Introduction
Large language models (LLMs) are powerful but fixed; they cannot change their weights for new tasks, knowledge, or examples. We introduce Self-Adapting LLMs (SEAL), a framework that lets LLMs adjust by creating their own finetuning data and update steps. When given new input, the model makes a self-edit — this may restructure the information, set training settings, or call tools for extra data. Through supervised finetuning (SFT), these edits update the model’s weights and keep the changes. To train the model to make better edits, we use reinforcement learning, where the model’s improved performance is the reward. Unlike older methods that rely on extra modules, SEAL uses the model’s own outputs to guide and control its updates. Tests on knowledge use and few-shot learning show SEAL is a good step toward models that adapt by themselves.

Method

Overview of SEAL. In each RL outer loop iteration, the model generates candidate self-edits (SE) directives on how to update the weights, applies corresponding updates, evaluates performance on a downstream task, and uses the resulting rewards to improve the self-edit generation policy.
SEAL is a framework that enables language models to generate their own finetuning data and optimization instructions—called self-edits—in response to new tasks or information. SEAL learns to generate these self-edits via reinforcement learning (RL), using downstream task performance after a model update as the reward. Each training iteration involves the model generating a self-edit based on a task context, applying the self-edit via supervised finetuning, evaluating the updated model, and reinforcing edits that improve performance. This process is implemented with a lightweight reinforcement learning algorithm called ReSTEM, which does rounds of selecting high-reward samples using rejection sampling and reinforcing via SFT. We demonstrate SEAL in two domains:
- Knowledge Incorporation, where the model integrates new factual information by generating logical implications as synthetic data, and
- Few-Shot Learning, where the model autonomously selects data augmentations and training hyperparameters to adapt to new abstract reasoning tasks.

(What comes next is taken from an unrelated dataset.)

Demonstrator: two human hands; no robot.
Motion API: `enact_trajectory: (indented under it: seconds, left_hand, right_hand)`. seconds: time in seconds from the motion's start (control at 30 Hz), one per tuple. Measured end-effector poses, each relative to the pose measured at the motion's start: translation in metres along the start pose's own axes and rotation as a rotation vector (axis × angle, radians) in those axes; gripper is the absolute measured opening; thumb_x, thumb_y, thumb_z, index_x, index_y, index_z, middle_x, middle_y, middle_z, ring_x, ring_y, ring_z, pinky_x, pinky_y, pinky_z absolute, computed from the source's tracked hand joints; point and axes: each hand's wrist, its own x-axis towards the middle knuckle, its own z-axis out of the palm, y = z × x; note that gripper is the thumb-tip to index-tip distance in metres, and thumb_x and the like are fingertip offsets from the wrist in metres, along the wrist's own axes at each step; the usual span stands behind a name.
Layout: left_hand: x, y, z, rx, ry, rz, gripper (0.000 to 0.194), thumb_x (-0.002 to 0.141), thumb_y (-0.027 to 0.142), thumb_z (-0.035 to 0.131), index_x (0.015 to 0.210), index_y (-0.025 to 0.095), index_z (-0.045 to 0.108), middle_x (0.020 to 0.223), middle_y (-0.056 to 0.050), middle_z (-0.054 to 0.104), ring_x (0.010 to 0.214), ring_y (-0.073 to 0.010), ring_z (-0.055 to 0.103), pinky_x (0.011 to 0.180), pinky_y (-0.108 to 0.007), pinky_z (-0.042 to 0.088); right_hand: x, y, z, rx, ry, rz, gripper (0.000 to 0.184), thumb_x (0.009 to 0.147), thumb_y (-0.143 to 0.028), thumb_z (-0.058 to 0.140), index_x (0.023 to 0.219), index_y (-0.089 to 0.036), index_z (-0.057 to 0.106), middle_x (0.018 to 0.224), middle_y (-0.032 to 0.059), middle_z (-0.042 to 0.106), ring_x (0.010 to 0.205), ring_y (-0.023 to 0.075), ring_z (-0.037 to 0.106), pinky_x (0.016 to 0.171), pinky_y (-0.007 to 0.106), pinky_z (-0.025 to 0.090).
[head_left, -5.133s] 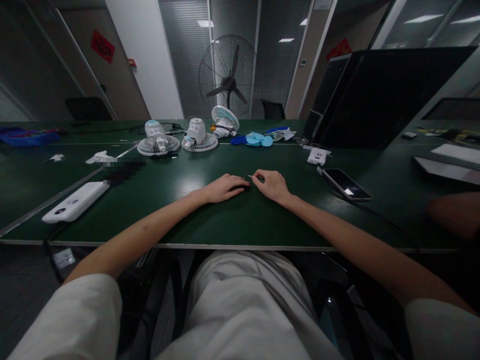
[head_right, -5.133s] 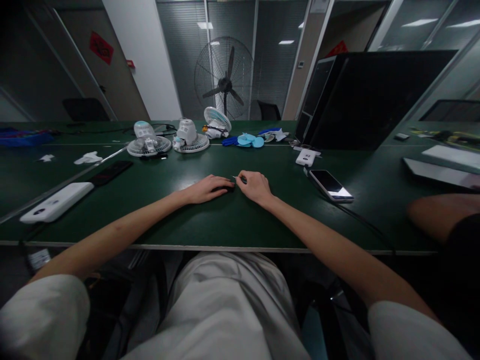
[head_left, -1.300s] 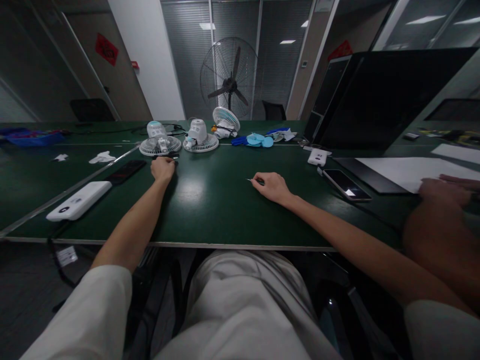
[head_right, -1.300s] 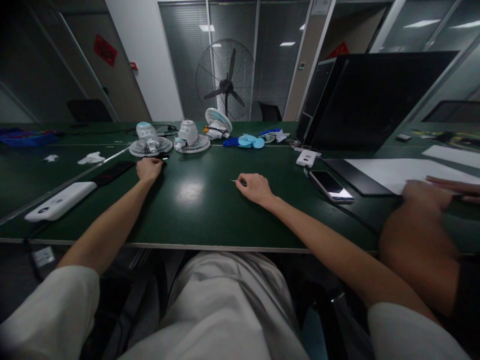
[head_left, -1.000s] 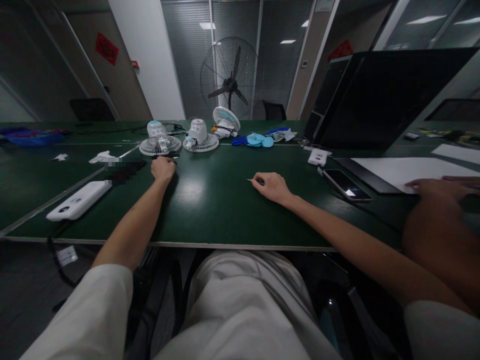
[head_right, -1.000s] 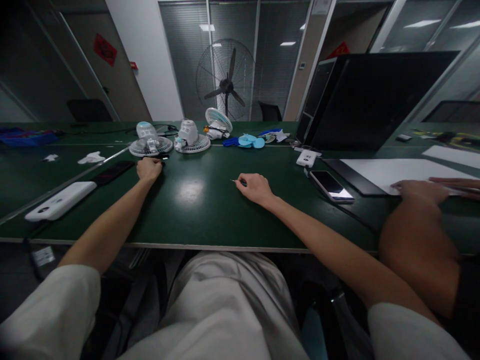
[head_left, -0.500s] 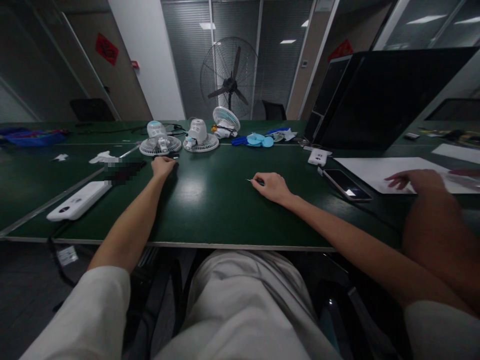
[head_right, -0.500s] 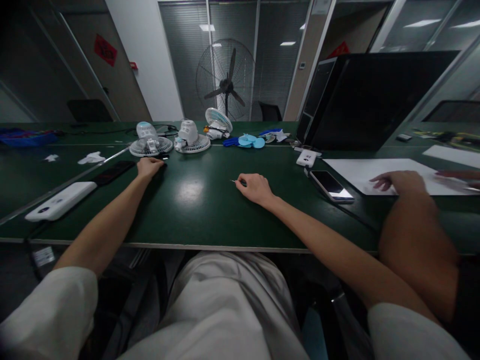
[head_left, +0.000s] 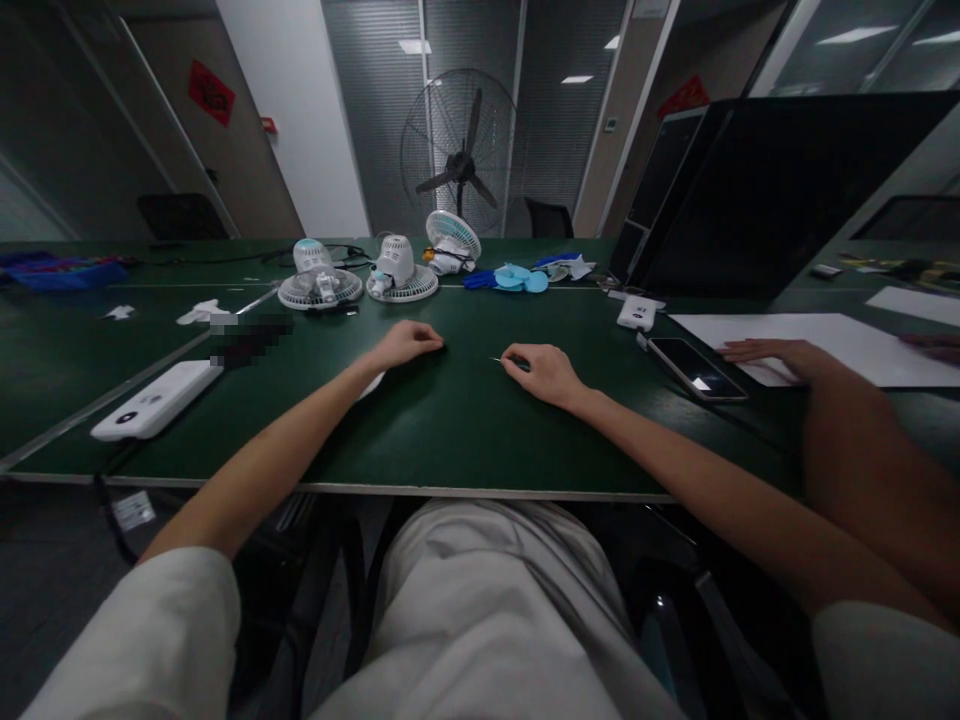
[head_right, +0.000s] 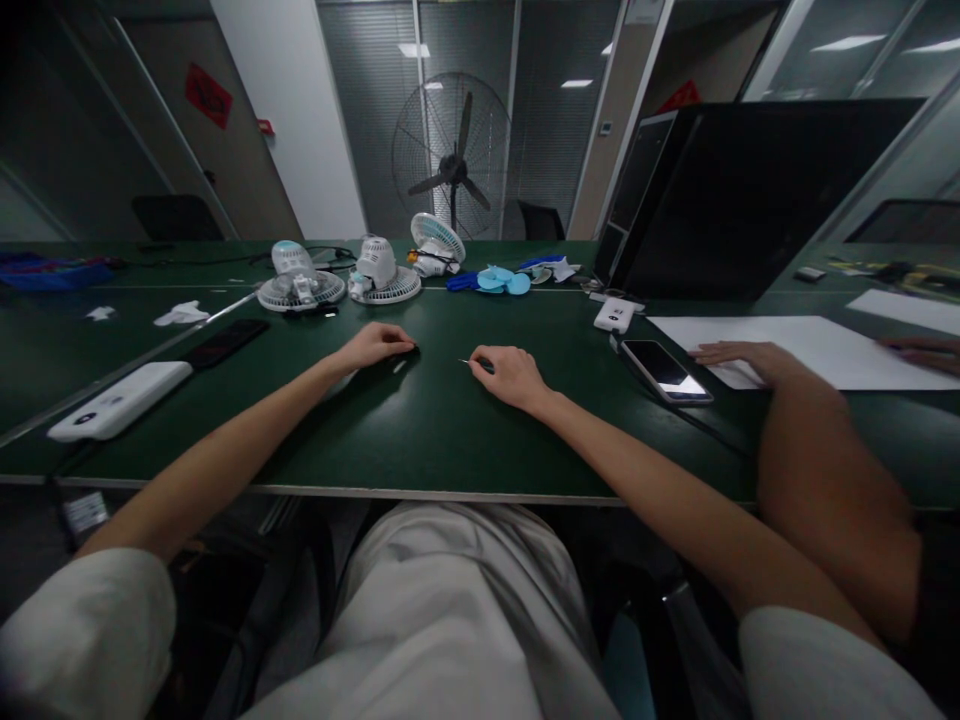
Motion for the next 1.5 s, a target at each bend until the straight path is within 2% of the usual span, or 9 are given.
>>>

SEAL Reinforcement Learning Loop. The specific format of the self-edits (SE) is defined per task domain.
Experiments
We test SEAL on two domains:
Knowledge incorporation, where the task is to finetune the model to internalize new factual information from a given passage such that it can answer related questions without access to the original context.

Few-shot learning on ARC, where the model must generalize from a small number of demonstrations by generating its own data augmentations and training configurations to solve abstract reasoning tasks. Here are visuals of both setups.

Results
Knowledge Incorporation: On a single passage, SEAL raises QA accuracy from 32.7% (no change) to 47.0% after two ReST-EM rounds. This is better than models trained on raw passages or GPT-4.1 made data. With 200 passages, SEAL again performs best at 43.8%, showing it can scale. These results show SEAL can turn plain text into training data that gives lasting knowledge.

Few-Shot Learning: On a small ARC test, SEAL reaches 72.5% success, better than in-context learning (0%) and test-time training with no trained edits (20%). This shows SEAL can choose useful training strategies and generalize from a few examples.

Limitations
SEAL allows lasting updates, but long use shows a problem: repeated edits can cause the model to forget earlier tasks (catastrophic forgetting). Without special memory, self-changes can overwrite old knowledge. Fixing this is still open, with ideas like replay, limited updates, or layered memory as possible ways forward.

Future Work
Next, we see models that not only update but also decide when to update. They may choose mid-task whether to make an edit. They could also turn step-by-step thoughts into permanent weights, making reasoning last. This can help build agent models that continually improve through work and reflection.